- [What is expected] Some lines in the listing hold the word "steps". Return each of them.

- [Raw data]
+++++

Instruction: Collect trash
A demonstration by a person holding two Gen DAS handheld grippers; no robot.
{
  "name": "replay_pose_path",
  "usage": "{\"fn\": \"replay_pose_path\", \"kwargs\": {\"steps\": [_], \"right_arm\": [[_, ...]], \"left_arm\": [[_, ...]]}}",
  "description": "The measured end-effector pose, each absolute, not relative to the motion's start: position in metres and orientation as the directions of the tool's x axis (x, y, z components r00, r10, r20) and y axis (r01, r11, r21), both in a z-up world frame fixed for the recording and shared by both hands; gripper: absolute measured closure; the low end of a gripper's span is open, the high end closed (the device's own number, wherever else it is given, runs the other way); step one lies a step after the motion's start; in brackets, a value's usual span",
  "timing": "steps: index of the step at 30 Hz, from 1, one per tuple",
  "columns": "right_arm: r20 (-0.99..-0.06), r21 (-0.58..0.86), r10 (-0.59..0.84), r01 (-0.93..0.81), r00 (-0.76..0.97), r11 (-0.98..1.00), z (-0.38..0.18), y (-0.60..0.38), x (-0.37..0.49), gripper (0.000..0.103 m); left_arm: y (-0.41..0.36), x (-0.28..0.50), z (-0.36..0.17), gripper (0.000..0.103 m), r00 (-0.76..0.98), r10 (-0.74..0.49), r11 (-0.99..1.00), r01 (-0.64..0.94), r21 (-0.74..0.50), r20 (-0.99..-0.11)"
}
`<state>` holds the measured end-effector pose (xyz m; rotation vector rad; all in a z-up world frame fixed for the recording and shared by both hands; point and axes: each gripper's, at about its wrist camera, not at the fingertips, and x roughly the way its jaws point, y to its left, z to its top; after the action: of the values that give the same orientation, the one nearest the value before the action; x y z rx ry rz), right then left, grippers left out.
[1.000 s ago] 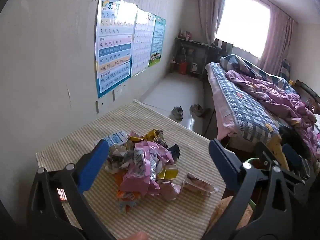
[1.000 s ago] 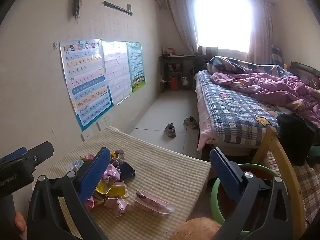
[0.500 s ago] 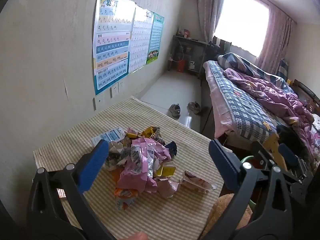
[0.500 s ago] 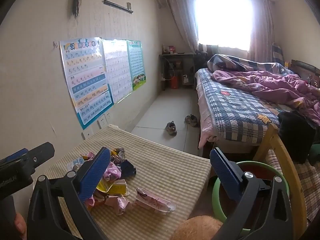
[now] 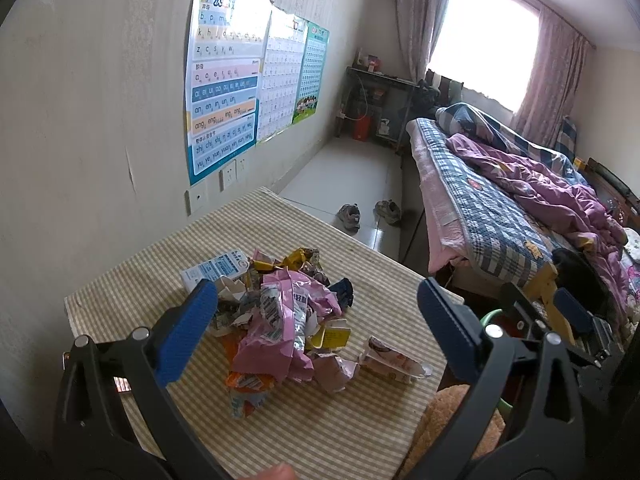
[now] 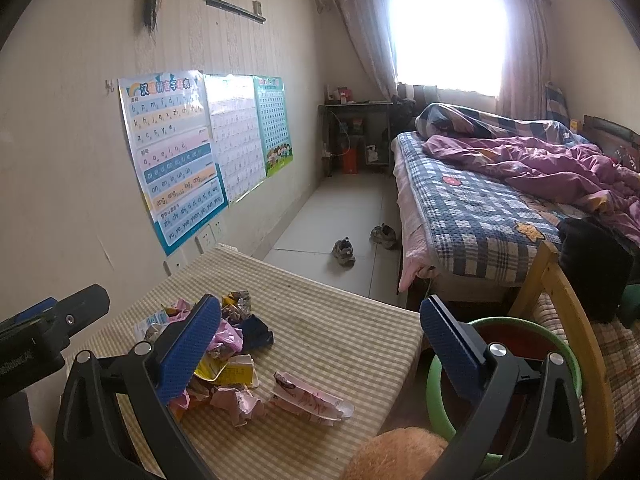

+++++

- [Your response]
  "usage": "{\"fn\": \"replay_pose_path\", \"kwargs\": {\"steps\": [_], \"right_arm\": [[_, ...]], \"left_arm\": [[_, ...]]}}",
  "timing": "steps: index of the step at 30 Hz, from 1, one per tuple",

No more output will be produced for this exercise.